November 9, 2001Volume CXIII, Number 7
Published by the Associated Students of Pomona College

Copyright 2001
The Student Life


Waking Philosophy

By NANCY HANNA
Staff Writer


I saw a movie about Pomona. Or at least about the exhausting, confusing conversations of questionable relevance and applicability in which I always find myself involved. Waking Life is Richard Linklater’s most recent film; his eclectic past credits include The Newton Boys (1998), Beavis and Butt-head Do America (1996), as well as Dazed and Confused (1993).

Waking Life is about a young man who becomes caught in the lucidity of his own dreams. As he tries to escape from his never-ending dream, he encounters dozens of characters. The movie, made up of a series of vignettes, presents in each one the belief system of one character. Each character is independent of the previous one. It was as though I was watching the cinematic version of my classes at Pomona College: each character basically goes off on his/her own perspectives in a long, often confusing monologue, leaving you to do the work of making connections between the characters. Much like the way, I at least, am left to try to figure out what my classes have to do with each other. But aside from the form of the movie, it was a little disconcerting how several of the topics addressed were almost directly from my classes. In one scene, several young men discuss the translation of their theories of existence to their actual actions. All I heard was the voice of Professor of Politics Jackie Stevens in my head. In another, nameless characters began to outline the problems of determinism and responsibility. It was as though Professor of Philosophy Baron Reed was up on that screen. When one character explained the reason for people’s inability to utilize their entire intellectual potential as simple laziness… it was my own guilty conscious talking at me. I should have been at home studying.
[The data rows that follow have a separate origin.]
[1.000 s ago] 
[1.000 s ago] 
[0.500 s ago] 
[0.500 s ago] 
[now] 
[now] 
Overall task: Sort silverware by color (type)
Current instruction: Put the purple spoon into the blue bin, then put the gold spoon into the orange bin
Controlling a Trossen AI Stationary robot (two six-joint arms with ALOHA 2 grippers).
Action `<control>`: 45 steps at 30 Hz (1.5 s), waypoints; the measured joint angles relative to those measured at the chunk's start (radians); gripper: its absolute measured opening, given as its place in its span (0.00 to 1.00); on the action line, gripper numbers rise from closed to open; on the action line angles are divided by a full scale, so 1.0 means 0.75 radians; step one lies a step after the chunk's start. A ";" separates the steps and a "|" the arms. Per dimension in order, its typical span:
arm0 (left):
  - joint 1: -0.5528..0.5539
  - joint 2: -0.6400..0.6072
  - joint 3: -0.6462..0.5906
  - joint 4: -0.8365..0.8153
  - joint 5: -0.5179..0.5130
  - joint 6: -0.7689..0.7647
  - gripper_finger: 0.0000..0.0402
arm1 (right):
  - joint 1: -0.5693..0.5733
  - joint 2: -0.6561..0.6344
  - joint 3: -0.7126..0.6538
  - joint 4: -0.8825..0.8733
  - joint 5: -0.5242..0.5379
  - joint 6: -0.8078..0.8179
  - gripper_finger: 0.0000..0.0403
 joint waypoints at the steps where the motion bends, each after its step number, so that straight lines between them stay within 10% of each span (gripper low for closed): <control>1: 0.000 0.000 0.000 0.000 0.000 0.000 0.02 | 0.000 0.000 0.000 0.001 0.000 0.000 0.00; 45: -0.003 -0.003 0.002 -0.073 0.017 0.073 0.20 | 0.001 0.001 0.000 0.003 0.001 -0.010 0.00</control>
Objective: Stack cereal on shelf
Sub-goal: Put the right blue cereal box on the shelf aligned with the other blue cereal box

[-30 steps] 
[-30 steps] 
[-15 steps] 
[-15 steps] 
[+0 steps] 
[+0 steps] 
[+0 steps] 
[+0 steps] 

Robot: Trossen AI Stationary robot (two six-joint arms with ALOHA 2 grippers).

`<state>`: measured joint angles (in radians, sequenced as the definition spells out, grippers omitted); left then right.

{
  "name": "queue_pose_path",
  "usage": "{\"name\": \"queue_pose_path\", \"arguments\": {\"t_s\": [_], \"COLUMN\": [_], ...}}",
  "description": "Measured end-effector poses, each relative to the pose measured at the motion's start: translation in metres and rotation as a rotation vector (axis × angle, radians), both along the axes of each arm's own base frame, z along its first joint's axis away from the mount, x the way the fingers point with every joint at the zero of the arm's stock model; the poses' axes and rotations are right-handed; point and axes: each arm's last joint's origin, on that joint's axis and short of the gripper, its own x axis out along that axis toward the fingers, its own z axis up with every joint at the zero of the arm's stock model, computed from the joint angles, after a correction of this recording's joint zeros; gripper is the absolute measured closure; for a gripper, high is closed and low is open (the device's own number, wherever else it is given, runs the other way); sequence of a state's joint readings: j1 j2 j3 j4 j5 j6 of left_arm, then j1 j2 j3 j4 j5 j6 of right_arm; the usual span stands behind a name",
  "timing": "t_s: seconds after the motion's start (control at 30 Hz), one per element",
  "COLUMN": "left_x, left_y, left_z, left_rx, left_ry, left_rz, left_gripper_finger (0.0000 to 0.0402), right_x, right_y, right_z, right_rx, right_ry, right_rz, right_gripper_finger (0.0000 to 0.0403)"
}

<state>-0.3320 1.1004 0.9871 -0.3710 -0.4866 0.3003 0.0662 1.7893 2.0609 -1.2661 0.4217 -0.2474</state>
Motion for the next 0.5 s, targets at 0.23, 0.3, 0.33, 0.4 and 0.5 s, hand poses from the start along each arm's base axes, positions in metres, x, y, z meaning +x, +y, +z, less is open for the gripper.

Of course, just as there is always that one person in the back of your class asking "What is the point?" there are those who might justifiably characterize the conversations of the movie as "mental masturbation" as did one viewer who posted on the film’s website www.wakinglifemovie.com. Because of the often pat, and always ideologically dense script, this is definitely a movie you should be prepared to see several times to totally understand. But even without the difficult content, the visuals of the movie are more than enough reason to want to see it more than once.

The technique that Linklater created and introduced with this movie, rotoscoping, is done by filming the actors with digital cameras and superimposing the action with computer animation to create visuals of a hand-drawn cartoons. The effect is one of incredible realism in the gestures and expressions of the characters while at the same time utilizing the flexibility of animation to shape the environment and often the appearance of the characters themselves to compliment the dialogue.

Characters’ faces change color, eyes bulge, sparks appear, and images float from mouths, all to emphasize, compliment and illustrate the ideas and moods of the monologues. The viewer is never allowed to forget that the movie is all a dream, as he/she constantly has to contend with faces and clothes and backgrounds that never hold still. It is the incredibly expressive visuals of the movie that create a wonderful counterpoint to the cerebral emphasis of the script.

So let’s recap: Waking Life is reminiscent, of the conversations and classes of Pomona College, but cooler to look at than a blackboard. Trust me, you’ll like it anyway. Don’t pretend like you don’t want to go.